As Calculus solved Zeno's paradox, the barrier you are hitting isn't necessarily ontological, it’s probably just a technical limitation regarding HRTF and DSP.
The reason even Stax playing binaural recordings failed you is, I think, that those recordings utilize a generic dummy head. If the shape of your pinna and ear canal differs significantly from that dummy head, your brain rejects the spatial cues.
Furthermore, the "sound source next to the ear" issue you described is caused by the lack of crosstalk and reflections. In the real world, your left ear hears what’s on your right side with a slight delay and tonal shift. Headphones isolate the channels, destroying the geometric triangulation your brain needs to project sound externally. The Zero:2 likely wins for you because it nails your preferred frequency response, but that would vary depending of ear canal shape (they sound awful to me), a lower acoustic impedance load would provide a more consistent frequency response among users. Right now, buying a IEM is a lot like rolling a dice.

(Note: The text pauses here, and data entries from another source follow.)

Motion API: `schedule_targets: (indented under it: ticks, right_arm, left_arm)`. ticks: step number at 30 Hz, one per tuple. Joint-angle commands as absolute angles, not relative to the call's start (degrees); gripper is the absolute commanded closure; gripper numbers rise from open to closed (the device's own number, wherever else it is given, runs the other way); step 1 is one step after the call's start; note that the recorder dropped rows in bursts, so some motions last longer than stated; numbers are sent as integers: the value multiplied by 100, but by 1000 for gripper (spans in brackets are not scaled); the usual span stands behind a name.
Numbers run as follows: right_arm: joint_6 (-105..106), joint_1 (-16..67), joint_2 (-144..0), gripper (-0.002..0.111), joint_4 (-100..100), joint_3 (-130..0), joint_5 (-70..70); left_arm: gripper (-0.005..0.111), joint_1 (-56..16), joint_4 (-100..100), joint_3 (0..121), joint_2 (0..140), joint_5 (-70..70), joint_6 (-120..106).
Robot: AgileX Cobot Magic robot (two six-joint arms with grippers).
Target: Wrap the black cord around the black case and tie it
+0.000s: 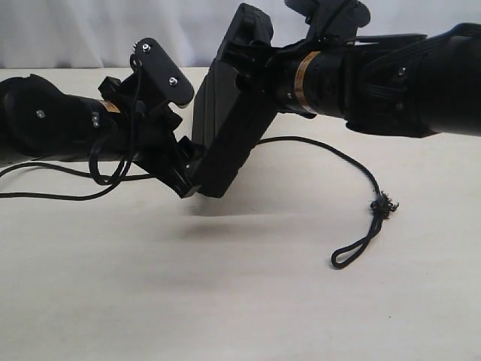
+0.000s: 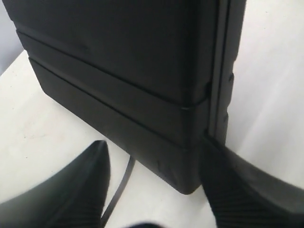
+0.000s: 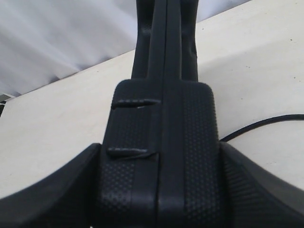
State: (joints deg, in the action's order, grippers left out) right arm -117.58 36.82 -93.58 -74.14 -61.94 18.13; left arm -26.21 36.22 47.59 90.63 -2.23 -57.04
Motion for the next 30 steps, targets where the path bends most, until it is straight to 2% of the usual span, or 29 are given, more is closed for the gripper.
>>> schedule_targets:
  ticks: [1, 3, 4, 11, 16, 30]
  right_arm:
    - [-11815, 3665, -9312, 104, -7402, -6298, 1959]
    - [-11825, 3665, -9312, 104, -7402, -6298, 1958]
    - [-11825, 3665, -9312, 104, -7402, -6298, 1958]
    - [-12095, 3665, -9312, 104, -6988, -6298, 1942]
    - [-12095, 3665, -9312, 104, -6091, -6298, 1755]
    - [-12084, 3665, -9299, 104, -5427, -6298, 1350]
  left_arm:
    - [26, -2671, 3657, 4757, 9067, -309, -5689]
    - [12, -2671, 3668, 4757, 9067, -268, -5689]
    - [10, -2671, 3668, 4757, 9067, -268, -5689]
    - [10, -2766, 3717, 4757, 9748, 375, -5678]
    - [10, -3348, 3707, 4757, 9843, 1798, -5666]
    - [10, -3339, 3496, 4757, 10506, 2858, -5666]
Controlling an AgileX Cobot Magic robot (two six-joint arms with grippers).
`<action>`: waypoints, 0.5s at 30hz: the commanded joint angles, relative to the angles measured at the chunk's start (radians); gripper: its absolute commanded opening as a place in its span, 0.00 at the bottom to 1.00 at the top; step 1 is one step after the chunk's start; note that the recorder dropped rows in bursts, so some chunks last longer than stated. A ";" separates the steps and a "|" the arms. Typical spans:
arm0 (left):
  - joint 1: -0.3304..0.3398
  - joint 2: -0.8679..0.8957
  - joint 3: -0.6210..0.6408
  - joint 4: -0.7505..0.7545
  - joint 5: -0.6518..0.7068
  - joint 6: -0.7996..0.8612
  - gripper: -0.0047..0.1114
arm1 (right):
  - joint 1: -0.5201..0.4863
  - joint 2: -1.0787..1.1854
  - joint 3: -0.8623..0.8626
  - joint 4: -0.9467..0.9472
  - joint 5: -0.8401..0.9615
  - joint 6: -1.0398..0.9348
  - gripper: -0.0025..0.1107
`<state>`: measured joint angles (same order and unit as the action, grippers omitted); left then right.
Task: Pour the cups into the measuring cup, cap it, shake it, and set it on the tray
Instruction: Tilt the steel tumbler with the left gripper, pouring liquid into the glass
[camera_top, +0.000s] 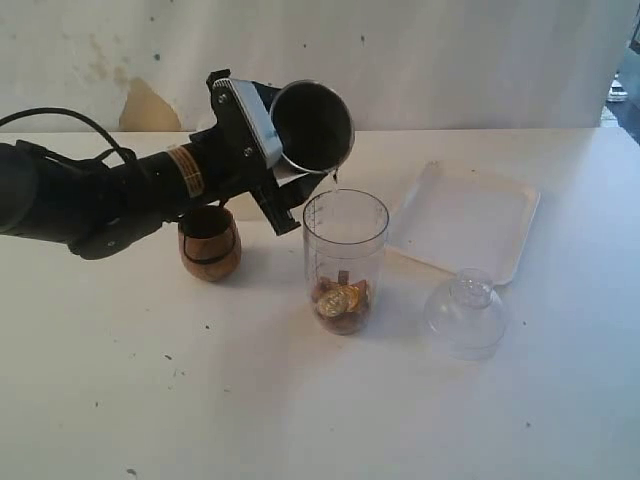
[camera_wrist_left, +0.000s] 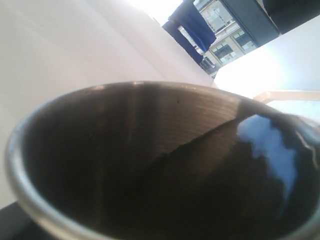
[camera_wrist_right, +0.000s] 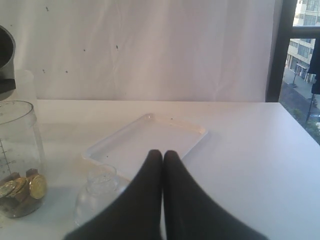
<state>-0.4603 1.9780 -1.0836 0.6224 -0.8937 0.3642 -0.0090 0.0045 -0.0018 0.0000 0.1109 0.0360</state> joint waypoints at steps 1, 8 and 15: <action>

I love the virtualization effect of my Creative soundcard, it really does the trick for me, and I wish it worked on Android.
I don't see any reason why eliminating occlusion and adapting the sound to your HRTF with DSP wouldn't result in the perception of soundstage. The sound waves reaching your eardrums would be isomorphic, no matter where do they originate.
But I may be wrong. More knowledgeable users may explain why it won't ever work.